• [Exercise aim]:
Every line holding the string "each" should be copied from the listing.

• [Source data]:
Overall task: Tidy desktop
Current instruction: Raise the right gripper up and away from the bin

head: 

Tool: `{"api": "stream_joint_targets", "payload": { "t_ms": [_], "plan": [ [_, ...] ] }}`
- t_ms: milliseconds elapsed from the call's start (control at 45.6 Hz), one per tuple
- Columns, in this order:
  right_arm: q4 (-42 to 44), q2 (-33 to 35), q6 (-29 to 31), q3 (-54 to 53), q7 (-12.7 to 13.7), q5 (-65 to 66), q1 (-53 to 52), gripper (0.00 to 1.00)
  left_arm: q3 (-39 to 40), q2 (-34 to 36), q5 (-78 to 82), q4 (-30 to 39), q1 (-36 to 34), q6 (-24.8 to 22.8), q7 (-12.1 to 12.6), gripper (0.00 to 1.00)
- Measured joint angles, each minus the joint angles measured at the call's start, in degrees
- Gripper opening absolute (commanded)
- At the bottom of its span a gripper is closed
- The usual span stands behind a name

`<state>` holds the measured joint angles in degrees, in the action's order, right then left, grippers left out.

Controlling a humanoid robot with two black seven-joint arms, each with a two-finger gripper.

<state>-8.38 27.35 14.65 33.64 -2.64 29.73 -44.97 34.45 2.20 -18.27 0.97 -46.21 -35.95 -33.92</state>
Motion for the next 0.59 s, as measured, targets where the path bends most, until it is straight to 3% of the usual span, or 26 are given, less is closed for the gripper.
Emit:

• [Solution for this exercise]:
- Measured joint angles, each minus the joint angles measured at the call's start, in degrees
Controlling a humanoid robot with two black seven-joint arms, each with a two-finger gripper.

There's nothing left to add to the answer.